The Obama administration and the DOE backed up its recent talk about supporting nuclear energy by today announcing its intention to guarantee $8.33 billion in loans for the construction two 1100 megawatt Westinghouse AP1000 nuclear reactors at the Alvin W. Vogtle Electric Generating Plant in Burke, Ga.
“This is a significant step by the Obama Administration to restart our domestic nuclear industry, helping to create valuable long-term jobs and reduce our greenhouse gas emissions,” says DOE Secretary Steven Chu in an agency press release.
According to the DOE, once the reactors come online annually they will prevent 16 million tons of carbon dioxide, 3,900 tons of nitrogen oxides, and 5,500 tons of sulfur dioxide. The administration and DOE also emphasize that the project will generate and estimated 3,500 on-site construction jobs and 800 reactor-related permanent jobs.
DOE says the loan guarantee is similar to guarantees provided to Solyndra Inc. (PV panels), Nordic Windpower, (wind) Beacon Power (batteries) and Red River Environmental Products (activated carbon manufacturing).
The Georgia Public Service Commission actually okayed the reactors about a year ago, and construction has already begun. The Atlanta Journal-Constitution reported then that the units wouldn’t go online until 2017.
The administration and the DOE tout that the Westinghouse reactor has “numerous innovations resulting in significant operational, safety, and cost enhancements.”
I don’t know much about the AP1000s, but last year Augusta Chronicle reporter Rob Pavey provided some background information:
The technology involved in the next generation of reactors is so different from its predecessors that engineers trained on older units will not be interchangeable with those who operate the new ones.
“Even the control room will be completely new,” [Southern Nuclear’s site vice president David] Jones said. “It is slightly larger than a bedroom. It will be very modern, with plasma screens. It will be very different.”

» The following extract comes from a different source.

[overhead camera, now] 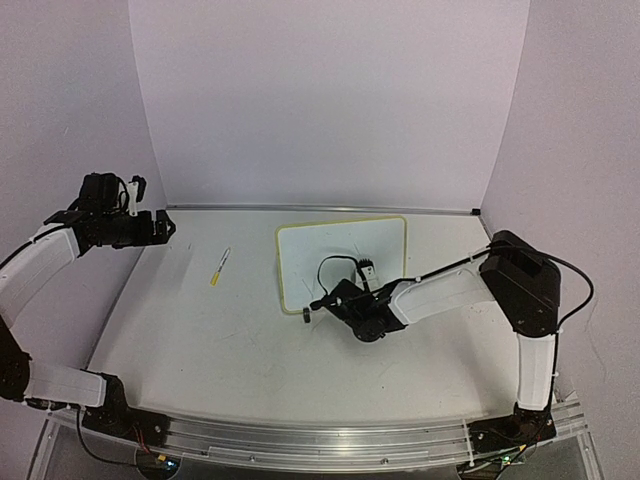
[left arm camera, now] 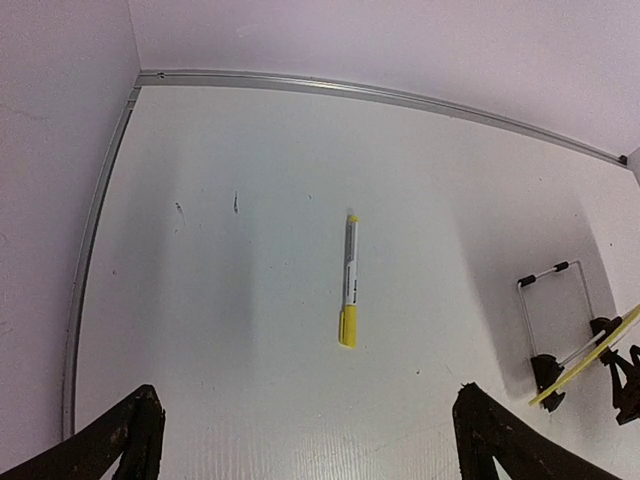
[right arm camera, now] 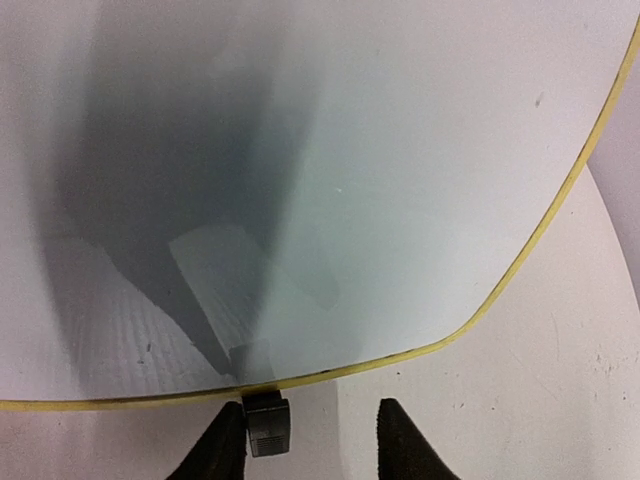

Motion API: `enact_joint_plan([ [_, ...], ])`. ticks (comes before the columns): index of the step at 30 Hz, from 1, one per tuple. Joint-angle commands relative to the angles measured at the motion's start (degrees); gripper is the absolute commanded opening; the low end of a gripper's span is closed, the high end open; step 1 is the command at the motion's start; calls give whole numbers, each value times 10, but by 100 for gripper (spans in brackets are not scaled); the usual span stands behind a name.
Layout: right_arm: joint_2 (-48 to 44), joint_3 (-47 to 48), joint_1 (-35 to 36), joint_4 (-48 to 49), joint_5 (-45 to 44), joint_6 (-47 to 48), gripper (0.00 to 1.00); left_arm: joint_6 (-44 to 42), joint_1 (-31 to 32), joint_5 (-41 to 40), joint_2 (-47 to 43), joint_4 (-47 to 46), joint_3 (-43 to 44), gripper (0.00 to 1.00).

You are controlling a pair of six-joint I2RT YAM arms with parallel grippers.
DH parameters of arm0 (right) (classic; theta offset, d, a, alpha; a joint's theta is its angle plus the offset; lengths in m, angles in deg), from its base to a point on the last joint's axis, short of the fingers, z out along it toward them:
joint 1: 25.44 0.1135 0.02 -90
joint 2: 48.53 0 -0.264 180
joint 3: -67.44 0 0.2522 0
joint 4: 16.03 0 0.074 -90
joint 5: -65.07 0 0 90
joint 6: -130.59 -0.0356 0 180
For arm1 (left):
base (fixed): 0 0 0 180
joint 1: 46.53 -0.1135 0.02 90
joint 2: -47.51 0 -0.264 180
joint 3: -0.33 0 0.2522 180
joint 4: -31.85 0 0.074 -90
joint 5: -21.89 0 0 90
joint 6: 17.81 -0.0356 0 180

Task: Write a sentence on the whiteboard
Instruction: Move the whiteboard to the center of the board.

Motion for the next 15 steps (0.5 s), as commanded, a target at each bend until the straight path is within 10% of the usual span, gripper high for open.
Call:
enact_joint_plan([
  [1, -34, -14, 6, -18, -8, -6, 49, 10, -1, 8, -16, -11, 0, 99],
  [15, -106, -79, 23, -11, 33, -28, 91, 17, -2, 6, -12, -8, 3, 99],
])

A unique feature of the reactors is a passive safety system that uses natural forces such as gravity and convection. In an accident, the plant is designed to shut down without operator action and without power or pumps. Emergency cooling water tanks 100 feet above the ground will hold more than 6 million pounds of water.
The reactors, he said, will have fewer pumps and tanks, miles less electrical cable and barely half the valves of predecessors. They will be easier to assemble and operate, partly because of a modular design that incorporates components from many locations.
“These new plants take advantage of all we’ve learned over the last 40 years,” said Ohio State University nuclear engineering professor Richard Denning, an expert in nuclear reactor safety and risk analysis. “They will be safer than our existing plants.”
There are 104 nuclear power plants operating in the U.S., producing 20 percent of the nation’s power. Nearly all, he said, are getting a 20-year extension through renewed operating licenses. The growing number of plants on the drawing board will benefit from more than new technology.
“They will have standardized designs, streamlined permitting and will be overseen by the best, most independent regulatory agency in the world,” Dr. Denning said.
The Nuclear Regulatory Commission’s new “combined operating license” program — which Plant Vogtle will be among the first to navigate — includes safeguards that could avoid some of the costly delays that plagued the last generation of reactors in the 1970s and 1980s.
The program simultaneously authorizes construction and operation of the reactors and replaces a system in which utility companies worked for years to obtain a license, then would become mired in changing regulations in their quest for a second license to operate a plant.
Dr. Denning cautioned, however, that the first few facilities to go through the process could encounter delays as the system is tested and perfected.
“That is a significant risk for the first ones,” he said.